Task to complete: Using the entries that follow, count the lines containing the word "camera" and give that number by itself.

Given data:
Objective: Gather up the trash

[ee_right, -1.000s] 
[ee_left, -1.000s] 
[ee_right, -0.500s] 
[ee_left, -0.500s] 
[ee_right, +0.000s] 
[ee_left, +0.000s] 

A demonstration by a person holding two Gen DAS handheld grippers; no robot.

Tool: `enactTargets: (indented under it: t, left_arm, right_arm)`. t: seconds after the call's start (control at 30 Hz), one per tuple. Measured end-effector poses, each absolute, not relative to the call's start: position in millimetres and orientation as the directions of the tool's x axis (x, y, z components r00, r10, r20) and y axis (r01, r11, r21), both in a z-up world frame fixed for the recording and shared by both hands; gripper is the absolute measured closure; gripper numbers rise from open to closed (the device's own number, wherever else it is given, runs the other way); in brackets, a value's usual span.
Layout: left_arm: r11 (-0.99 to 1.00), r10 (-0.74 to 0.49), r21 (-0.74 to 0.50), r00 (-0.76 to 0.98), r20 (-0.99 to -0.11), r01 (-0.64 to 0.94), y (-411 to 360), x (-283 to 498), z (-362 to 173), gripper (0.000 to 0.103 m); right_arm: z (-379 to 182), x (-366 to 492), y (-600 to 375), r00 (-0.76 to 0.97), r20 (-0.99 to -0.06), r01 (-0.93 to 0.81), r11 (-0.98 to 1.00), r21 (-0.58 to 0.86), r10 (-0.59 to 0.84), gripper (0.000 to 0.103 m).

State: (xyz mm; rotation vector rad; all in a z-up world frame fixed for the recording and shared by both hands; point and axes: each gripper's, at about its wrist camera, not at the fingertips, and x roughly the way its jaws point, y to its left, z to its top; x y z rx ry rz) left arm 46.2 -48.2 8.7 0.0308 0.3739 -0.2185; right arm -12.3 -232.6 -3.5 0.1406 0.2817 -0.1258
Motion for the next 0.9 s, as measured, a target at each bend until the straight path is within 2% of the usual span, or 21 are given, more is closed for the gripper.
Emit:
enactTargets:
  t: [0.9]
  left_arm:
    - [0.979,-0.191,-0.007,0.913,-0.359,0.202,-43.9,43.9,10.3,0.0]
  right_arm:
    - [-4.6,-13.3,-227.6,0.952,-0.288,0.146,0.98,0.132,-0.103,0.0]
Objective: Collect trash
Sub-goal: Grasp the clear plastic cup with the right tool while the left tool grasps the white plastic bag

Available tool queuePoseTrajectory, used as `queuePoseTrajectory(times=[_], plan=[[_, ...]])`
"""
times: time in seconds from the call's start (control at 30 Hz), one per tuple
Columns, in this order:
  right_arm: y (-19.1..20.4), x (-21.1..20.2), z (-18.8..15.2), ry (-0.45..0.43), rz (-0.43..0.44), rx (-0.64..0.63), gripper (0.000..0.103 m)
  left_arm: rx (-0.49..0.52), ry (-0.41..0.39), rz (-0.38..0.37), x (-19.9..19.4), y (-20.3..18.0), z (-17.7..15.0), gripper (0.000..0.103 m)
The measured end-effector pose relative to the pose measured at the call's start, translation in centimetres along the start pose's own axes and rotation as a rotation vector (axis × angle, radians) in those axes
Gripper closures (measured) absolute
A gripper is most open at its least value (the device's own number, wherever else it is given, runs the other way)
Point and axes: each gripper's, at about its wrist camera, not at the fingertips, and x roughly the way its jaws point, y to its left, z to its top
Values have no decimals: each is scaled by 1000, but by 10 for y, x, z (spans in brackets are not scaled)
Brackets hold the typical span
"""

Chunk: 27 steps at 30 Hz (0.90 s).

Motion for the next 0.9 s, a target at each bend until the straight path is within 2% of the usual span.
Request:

Task answer: 2